Does it happen on all disks?

It sounds like radio-frequency interference is building up in the cable. How close is the LT to other electronics? Does the cable pass over other cables - particularly power cords? What if you're just using it as a LT not as a video player?


----------



## pharoah (Aug 28, 2006)

could be a ground loop problem as well.try playing a movie while the laptop is running on battery.


----------



## Yebogogo (Aug 31, 2010)

Hi guys

thanks for the input
Yes it has happened on several DVD disks.
It happens when its on battery and electric
Distortion does not happen when viewing on the laptop only....only when connected thru HDMI to TV
The real strange thing is, is that it comes every 6 min or so....like Yustr suggests, an inteference build up of sorts

So I've had HP help support load up new ATI drivers and the Realtek audio drivers. They have also updated the Bios last night, but to no effect. I have a callback planned for Thursday. The only way for me to be really know, is to get a loaner for the exact same laptop from Bestbuy for 15 min and to test it.


----------



## Yebogogo (Aug 31, 2010)

I believe I have narrowed it down to a Toshiba TV problem as they have admitted there have been problems with the 2009 Regza TVs with intermittent "echoing". However, mine is more than "echoing" - its garbled sound. Have to call the TV tech in.

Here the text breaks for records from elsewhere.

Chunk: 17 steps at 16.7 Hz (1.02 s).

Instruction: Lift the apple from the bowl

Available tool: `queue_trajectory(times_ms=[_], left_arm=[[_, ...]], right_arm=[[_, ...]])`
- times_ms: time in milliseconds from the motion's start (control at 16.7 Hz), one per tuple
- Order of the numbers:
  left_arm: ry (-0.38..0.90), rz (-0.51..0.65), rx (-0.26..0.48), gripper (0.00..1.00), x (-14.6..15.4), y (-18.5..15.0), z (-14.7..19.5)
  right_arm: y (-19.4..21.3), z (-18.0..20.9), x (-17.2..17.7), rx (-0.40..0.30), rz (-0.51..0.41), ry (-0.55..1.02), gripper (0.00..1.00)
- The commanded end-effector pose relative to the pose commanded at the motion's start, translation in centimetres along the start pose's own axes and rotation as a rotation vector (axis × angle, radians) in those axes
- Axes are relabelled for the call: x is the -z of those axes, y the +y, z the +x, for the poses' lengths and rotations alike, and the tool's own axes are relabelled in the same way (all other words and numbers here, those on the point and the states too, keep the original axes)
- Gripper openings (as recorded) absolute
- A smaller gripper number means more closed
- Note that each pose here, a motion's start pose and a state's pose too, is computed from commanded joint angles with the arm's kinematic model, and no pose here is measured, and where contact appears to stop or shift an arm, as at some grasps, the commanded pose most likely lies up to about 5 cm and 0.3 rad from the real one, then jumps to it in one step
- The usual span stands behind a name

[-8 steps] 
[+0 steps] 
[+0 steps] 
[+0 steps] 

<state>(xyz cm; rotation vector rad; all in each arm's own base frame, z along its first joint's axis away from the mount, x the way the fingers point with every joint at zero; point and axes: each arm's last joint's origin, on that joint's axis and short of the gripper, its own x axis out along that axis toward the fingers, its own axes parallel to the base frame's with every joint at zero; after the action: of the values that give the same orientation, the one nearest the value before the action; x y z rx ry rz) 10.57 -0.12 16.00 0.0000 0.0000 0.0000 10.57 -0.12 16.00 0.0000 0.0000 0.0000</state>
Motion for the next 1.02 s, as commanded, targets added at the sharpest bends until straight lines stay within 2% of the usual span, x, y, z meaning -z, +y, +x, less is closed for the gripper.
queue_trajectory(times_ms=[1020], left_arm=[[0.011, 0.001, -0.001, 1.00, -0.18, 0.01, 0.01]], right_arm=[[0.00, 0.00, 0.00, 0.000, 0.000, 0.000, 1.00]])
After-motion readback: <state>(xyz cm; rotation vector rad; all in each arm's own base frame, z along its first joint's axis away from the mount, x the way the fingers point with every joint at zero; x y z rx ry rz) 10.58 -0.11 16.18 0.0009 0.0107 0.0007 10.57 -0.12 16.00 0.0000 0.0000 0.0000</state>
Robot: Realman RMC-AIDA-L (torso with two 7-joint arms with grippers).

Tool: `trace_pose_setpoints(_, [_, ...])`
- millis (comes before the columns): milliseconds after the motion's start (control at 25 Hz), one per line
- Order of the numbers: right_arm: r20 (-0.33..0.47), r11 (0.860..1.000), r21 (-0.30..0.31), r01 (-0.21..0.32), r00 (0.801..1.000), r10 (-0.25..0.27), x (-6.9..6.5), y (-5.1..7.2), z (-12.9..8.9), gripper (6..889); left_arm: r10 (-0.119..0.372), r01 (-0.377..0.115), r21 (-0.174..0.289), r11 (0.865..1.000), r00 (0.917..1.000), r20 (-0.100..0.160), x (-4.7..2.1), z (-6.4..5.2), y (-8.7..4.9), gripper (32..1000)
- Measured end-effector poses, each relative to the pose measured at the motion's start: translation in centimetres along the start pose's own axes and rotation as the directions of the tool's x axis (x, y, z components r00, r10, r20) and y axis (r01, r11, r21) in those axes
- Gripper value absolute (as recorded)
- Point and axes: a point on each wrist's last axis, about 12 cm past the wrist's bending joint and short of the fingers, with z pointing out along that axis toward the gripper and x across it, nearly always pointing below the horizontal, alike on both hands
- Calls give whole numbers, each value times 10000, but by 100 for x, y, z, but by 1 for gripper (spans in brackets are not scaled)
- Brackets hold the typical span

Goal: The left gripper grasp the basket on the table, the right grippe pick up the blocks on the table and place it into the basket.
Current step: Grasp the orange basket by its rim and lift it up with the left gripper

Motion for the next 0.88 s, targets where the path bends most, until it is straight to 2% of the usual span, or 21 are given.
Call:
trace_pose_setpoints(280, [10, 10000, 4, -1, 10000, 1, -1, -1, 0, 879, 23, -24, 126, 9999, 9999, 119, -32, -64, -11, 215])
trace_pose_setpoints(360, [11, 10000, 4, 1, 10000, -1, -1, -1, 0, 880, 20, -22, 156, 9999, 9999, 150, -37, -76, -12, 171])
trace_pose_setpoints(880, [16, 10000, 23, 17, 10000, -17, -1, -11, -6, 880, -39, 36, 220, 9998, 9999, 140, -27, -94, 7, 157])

Am not too happy with with Toshiba Electronics contact centre in canada. There is significant room for improvement. They should take a leaf out of Best buy's contact centre.


----------



## brentlefebvre (Mar 26, 2011)

Did you ever sort this out? I have a new computer I am using as a media center and it has the same problem. Audio distortion through HDMI every 7 minutes and 20 seconds. I have tried all sorts of drivers to no avail.


----------



## Yebogogo (Aug 31, 2010)

Hi Brent no luck 
What PC and tv are you using


----------



## brentlefebvre (Mar 26, 2011)

I have a Dell Zino HD. It is brand new, and I have given up trying to solve the problem too. Dell is sending me a replacement. I will let you know if that works. The problem is only over HDMI and it is a distortion for about 15 seconds every 7.5 minutes. If I plug in speakers to the stereo port, it doesn't have the same distortion. I suspected the sound driver, but tried many to no avail. Maybe it is a sound card problem. I also found a post on another forum that referenced this problem in Windows 7, and it was solved by changing the sound output to 44.1kHz, from the default 48kHz for DVDs. (Apparently the built in sound card in this user's case was nto compatible with 48kHz sound). I tried to do that, but it didn't make a difference. I don't know if I did it correctly. Anyway, it has been very frustrating.


----------



## brentlefebvre (Mar 26, 2011)

BTW, I am using a Panasonic TV, but don't think that is the problem since I have had other computers hooked up to it and they did not produce the same distortion.


----------



## Yebogogo (Aug 31, 2010)

Good luck. I've relegated myself to streaming via my playstation if I need to get anything from my laptop or desktop so I'm not too concerned with the hp laptop not working


----------